(INFORMATION SHOWN Opens)

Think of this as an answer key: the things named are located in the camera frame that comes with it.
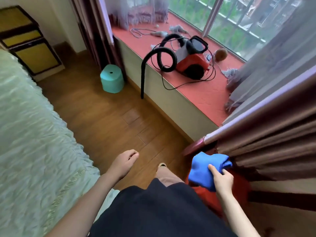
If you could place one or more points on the person's left hand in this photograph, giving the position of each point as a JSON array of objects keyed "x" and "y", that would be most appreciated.
[{"x": 121, "y": 164}]

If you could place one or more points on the person's right hand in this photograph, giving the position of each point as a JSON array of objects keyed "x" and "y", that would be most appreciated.
[{"x": 224, "y": 182}]

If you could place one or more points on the person's left fingers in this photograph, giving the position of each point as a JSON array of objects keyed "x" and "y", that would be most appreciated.
[{"x": 132, "y": 154}]

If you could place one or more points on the person's right thumb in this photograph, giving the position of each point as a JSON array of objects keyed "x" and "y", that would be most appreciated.
[{"x": 214, "y": 170}]

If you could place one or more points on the blue cloth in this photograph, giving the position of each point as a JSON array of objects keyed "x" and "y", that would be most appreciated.
[{"x": 201, "y": 170}]

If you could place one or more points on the person's left forearm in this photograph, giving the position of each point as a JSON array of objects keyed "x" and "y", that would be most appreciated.
[{"x": 86, "y": 204}]

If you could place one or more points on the person's right forearm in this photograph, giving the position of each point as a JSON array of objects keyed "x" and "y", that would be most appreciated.
[{"x": 237, "y": 214}]

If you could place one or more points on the slipper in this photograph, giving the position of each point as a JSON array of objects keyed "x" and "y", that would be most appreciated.
[{"x": 162, "y": 165}]

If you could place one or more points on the beige trouser leg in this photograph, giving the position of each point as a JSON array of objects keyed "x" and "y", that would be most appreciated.
[{"x": 167, "y": 176}]

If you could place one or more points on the beige window seat base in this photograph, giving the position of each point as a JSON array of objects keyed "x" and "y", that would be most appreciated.
[{"x": 167, "y": 103}]

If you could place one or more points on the black shirt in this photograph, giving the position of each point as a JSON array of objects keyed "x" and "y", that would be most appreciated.
[{"x": 160, "y": 212}]

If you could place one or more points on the brown curtain with lilac edge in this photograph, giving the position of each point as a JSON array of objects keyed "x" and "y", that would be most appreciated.
[
  {"x": 93, "y": 27},
  {"x": 276, "y": 145}
]

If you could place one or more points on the red window seat mat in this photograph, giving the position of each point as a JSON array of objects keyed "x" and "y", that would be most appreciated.
[{"x": 207, "y": 96}]

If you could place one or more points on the teal plastic stool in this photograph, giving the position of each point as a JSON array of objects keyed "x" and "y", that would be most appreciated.
[{"x": 112, "y": 80}]

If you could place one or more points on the grey yarn toy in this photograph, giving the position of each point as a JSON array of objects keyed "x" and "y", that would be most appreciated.
[{"x": 230, "y": 72}]

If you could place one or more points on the bed with green bedspread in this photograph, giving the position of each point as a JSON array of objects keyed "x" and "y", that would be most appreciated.
[{"x": 32, "y": 145}]

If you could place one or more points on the red vacuum cleaner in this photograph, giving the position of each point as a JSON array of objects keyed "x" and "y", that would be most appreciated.
[{"x": 193, "y": 62}]

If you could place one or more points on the brown fur ball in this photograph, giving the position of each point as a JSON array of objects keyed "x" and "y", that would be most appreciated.
[{"x": 220, "y": 55}]

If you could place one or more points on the sheer lilac curtain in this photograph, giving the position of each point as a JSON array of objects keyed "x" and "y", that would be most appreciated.
[
  {"x": 138, "y": 9},
  {"x": 276, "y": 71}
]

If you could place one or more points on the grey fluffy toy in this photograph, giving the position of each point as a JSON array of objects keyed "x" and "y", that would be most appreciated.
[
  {"x": 178, "y": 29},
  {"x": 159, "y": 34}
]

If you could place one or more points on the black and yellow nightstand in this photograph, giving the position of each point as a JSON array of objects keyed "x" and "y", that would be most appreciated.
[{"x": 32, "y": 51}]

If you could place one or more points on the metal window railing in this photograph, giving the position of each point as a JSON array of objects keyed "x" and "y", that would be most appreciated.
[{"x": 246, "y": 24}]

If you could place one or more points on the white window frame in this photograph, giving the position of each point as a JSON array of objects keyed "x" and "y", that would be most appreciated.
[{"x": 213, "y": 17}]

(INFORMATION SHOWN Closes)

TASK BRIEF
Restate the material above exactly. Exclude all pictures.

EXPECTED ANSWER
Think of this as an answer key: the things named are located in the camera frame that comes with it.
If you could place one or more points on the person's left hand in this photograph, giving the position of each point as a JSON array of objects keyed "x" and "y", that would be most appreciated.
[{"x": 121, "y": 164}]

If you could place one or more points on the person's right hand in this photograph, giving the position of each point as a JSON array of objects keyed "x" and "y", that would be most appreciated.
[{"x": 224, "y": 182}]

If you could place one or more points on the person's left fingers in this photograph, giving the position of each point as a JSON array of objects keyed "x" and "y", that would be most appreciated.
[{"x": 132, "y": 154}]

If you could place one or more points on the person's right thumb in this photograph, giving the position of each point as a JSON array of objects keyed "x" and "y", that would be most appreciated.
[{"x": 214, "y": 170}]

If you could place one or more points on the blue cloth in this photograph, giving the position of each point as a JSON array of objects keyed "x" and "y", that would be most appreciated.
[{"x": 201, "y": 170}]

If you could place one or more points on the person's left forearm in this photograph, giving the position of each point as a JSON array of objects keyed "x" and "y", that would be most appreciated.
[{"x": 86, "y": 204}]

If you could place one or more points on the person's right forearm in this photograph, giving the position of each point as a JSON array of objects keyed "x" and "y", that would be most appreciated.
[{"x": 237, "y": 214}]

If you could place one or more points on the slipper in this photograph, giving the position of each point as a JSON array of objects keyed "x" and "y", that would be most appreciated.
[{"x": 162, "y": 165}]

If you could place one or more points on the beige trouser leg in this photograph, giving the position of each point as a JSON array of objects keyed "x" and "y", that would be most appreciated.
[{"x": 167, "y": 176}]

If you could place one or more points on the beige window seat base in this photograph, giving the position of each point as a JSON array of objects keyed "x" and "y", that would be most appreciated.
[{"x": 167, "y": 103}]

If you could place one or more points on the black shirt in this photograph, giving the position of each point as a JSON array of objects keyed "x" and "y", that would be most appreciated.
[{"x": 160, "y": 212}]

If you could place one or more points on the brown curtain with lilac edge in this photograph, giving the position of each point as a JSON array of objects keyed "x" and "y", that would be most appreciated.
[
  {"x": 93, "y": 27},
  {"x": 276, "y": 145}
]

If you could place one or more points on the red window seat mat in this photograph, giving the position of each point as a JSON array of objects keyed "x" and "y", that would be most appreciated.
[{"x": 207, "y": 96}]

If you could place one or more points on the teal plastic stool in this photograph, giving the position of each point as a JSON array of objects keyed "x" and "y", that would be most appreciated.
[{"x": 112, "y": 80}]

If you could place one or more points on the grey yarn toy in this photograph, giving the position of each point as a JSON array of objects keyed "x" and "y", that would be most appreciated.
[{"x": 230, "y": 72}]

If you could place one or more points on the bed with green bedspread in this photograph, giving the position of each point as a JSON array of objects keyed "x" and "y", that would be most appreciated.
[{"x": 32, "y": 145}]

If you could place one or more points on the red vacuum cleaner in this photograph, giving the position of each point as a JSON array of objects keyed "x" and "y", that would be most appreciated.
[{"x": 193, "y": 62}]

If you could place one or more points on the brown fur ball in this photograph, giving the position of each point as a JSON array of objects keyed "x" and "y", that would be most appreciated.
[{"x": 220, "y": 55}]

If you could place one or more points on the sheer lilac curtain in this photograph, giving the position of each point as a JSON array of objects keyed "x" and "y", that would be most appreciated.
[
  {"x": 138, "y": 9},
  {"x": 276, "y": 71}
]

If you could place one or more points on the grey fluffy toy in this photograph, giving the position of each point as a JSON array of objects keyed "x" and "y", that would be most appreciated.
[
  {"x": 178, "y": 29},
  {"x": 159, "y": 34}
]

If you could place one or more points on the black and yellow nightstand in this photograph, giving the position of each point as a JSON array of objects keyed "x" and "y", that would be most appreciated.
[{"x": 32, "y": 51}]

If you could place one or more points on the metal window railing in this photograph, giving the position of each point as a JSON array of objects keyed "x" and "y", that would be most appreciated.
[{"x": 246, "y": 24}]

If you could place one or more points on the white window frame in this photograph, giving the position of each point as a JSON array of objects keyed "x" and "y", that would be most appreciated.
[{"x": 213, "y": 17}]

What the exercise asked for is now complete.